(cf. Aide à la décision sur le classement des inventions de salariés).
Par principe, la loi attribue le droit de déposer une demande de brevet (« le droit au brevet ») à l’inventeur ou à son ayant cause (c’est-à-dire à toute personne à qui ce droit a été transmis, article L. 611-6 du Code de la propriété intellectuelle). Mais un régime dérogatoire a été instauré pour les inventions réalisées par les salariés dont le contrat de travail est soumis à la loi française et qui sont brevetables (article L. 611-7 du Code de la propriété intellectuelle). Ces trois conditions sont cumulatives.
La qualité de salarié
La première condition est relative au statut juridique de l’inventeur. Il doit être salarié. À défaut, il faut revenir au principe, c’est-à-dire à l’attribution de l’invention et du droit à l’obtention d’un brevet à l’inventeur (non salarié). La Cour de cassation juge ainsi que « le droit au titre de propriété industrielle appartient à l’inventeur, et que les exceptions à ce principe ne résultent que de la loi » (Cass. com. 25-4-2006, n° 04-19.482).
À cet égard, les stagiaires (Cass. com. 25-4-2006, n° 04-19.482), les dirigeants sociaux dont les inventions constituent un apport en nature (Cass. soc. 2-6-2010, n° 08-70.138) et les « consultants indépendants » (CA Bordeaux, 10-62010) ne peuvent se voir appliquer le régime dérogatoire des inventions de salarié.
A noter
Bien que le régime des inventions de salariés constitue une exception, c’est lui qui, en pratique, s’applique dans l’immense majorité des cas, puisqu’il englobe tant les salariés du privé que les agents du secteur public (sous réserve de certaines spécificités, articles R. 611-1 et suivants du CPI).
La soumission du contrat de travail à la loi française
La deuxième condition est relative à la loi applicable au contrat de travail qui confère le statut de salarié. Ce doit être la loi française.
En principe, le contrat individuel de travail est régi par la loi choisie par les parties, ce qui implique de vérifier si, dans le contrat de travail, la clause de loi applicable vise bien le droit français.
À défaut de choix exercé par les parties, le contrat de travail est régi par la loi du pays dans lequel – ou à défaut à partir duquel – le travailleur, en exécution de son contrat, accomplit habituellement son travail (Règlement CE n° 593/2008, 17-6-2008, article 8). Cela implique de s’assurer que le lieu habituel d’exécution du contrat est bien la France, étant précisé que le pays dans lequel le travail est habituellement accompli n’est pas réputé changer lorsque le travailleur accomplit son travail de façon temporaire dans un autre pays.

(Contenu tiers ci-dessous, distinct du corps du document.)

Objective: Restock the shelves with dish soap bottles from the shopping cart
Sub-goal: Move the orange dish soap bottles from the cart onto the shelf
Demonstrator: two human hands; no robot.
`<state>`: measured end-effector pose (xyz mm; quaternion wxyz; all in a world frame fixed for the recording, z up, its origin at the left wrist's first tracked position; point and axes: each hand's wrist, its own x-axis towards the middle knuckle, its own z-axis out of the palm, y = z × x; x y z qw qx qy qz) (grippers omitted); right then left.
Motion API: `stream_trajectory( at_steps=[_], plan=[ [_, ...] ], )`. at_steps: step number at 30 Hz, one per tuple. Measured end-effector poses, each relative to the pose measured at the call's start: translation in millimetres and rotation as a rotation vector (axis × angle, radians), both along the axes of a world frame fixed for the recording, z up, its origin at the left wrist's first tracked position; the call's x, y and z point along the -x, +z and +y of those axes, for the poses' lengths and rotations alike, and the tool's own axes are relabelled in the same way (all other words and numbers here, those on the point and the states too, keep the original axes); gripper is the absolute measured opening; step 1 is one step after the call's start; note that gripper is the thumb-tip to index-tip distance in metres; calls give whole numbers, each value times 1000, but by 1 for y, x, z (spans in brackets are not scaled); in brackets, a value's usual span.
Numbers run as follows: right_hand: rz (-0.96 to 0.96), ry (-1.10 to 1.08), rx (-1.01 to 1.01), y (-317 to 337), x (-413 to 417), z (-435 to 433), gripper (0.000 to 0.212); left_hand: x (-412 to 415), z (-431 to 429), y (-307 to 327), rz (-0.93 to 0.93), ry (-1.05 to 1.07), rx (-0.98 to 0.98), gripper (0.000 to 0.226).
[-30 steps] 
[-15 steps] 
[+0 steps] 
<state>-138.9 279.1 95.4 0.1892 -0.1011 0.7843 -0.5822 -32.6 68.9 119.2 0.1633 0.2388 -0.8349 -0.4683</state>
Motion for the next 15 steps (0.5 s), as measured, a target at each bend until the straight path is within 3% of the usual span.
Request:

En matière de demande de brevet européen, la Convention sur le brevet européen (CBE) prévoit une règle spécifique.
- Si l’inventeur est un employé, le droit au brevet européen est défini selon le droit de l’Etat dans lequel l’employé exerce son activité principale.
- si l’Etat dans lequel s’exerce l’activité principale ne peut être déterminé, le droit applicable est celui de l’Etat dans lequel se trouve l’établissement de l’employeur auquel l’employé est attaché (article 60 de la CBE ; cf. CA Lyon 2-12-2010, PIBD 2011 936 III 205 qui a retenu l’application de la loi espagnole, cette décision ayant été censurée par la Cour de cassation mais pour un autre motif, Cass. com. 14-2-2012, n° 11-14.288).
A noter
Le régime des inventions de salariés reste applicable :
- que le salarié soit de nationalité française ou non ;
- que l’employeur soit une société de droit français ou non.
Le caractère brevetable de l’invention
Enfin, la dernière condition tient au caractère brevetable de l’invention réalisée. Si celle-ci n’est pas susceptible de conduire à la délivrance d’un brevet, le régime des inventions de salariés doit être écarté.
Par conséquent, l’invention réalisée par le salarié ne doit pas relever d’une matière non brevetable (articles L. 611-10 et L. 611-16 à L. 611-19 du Code de la propriété intellectuelle, cf. Théorie scientifique, méthode marketing, logiciel… Que peut-on protéger ?). En outre, l’invention doit satisfaire aux conditions de la brevetabilité, à savoir être :
A noter
Le critère tient bien au caractère brevetable de l’invention. En d’autres termes, il n’est pas impératif qu’une demande de brevet ait été effectivement réalisée pour que le régime des inventions de salariés s’active. Seul compte le fait que l’invention soit susceptible de donner lieu à un brevet, c’est-à-dire qu’elle remplisse les conditions de brevetabilité (Cass. com. 20-9-2011, n° 10-20.997 qui vise la réalisation d’une invention « brevetable » ; Cass. com. 12-2-2013 -12898 qui vérifie la brevetabilité de l’invention en l’absence de dépôt).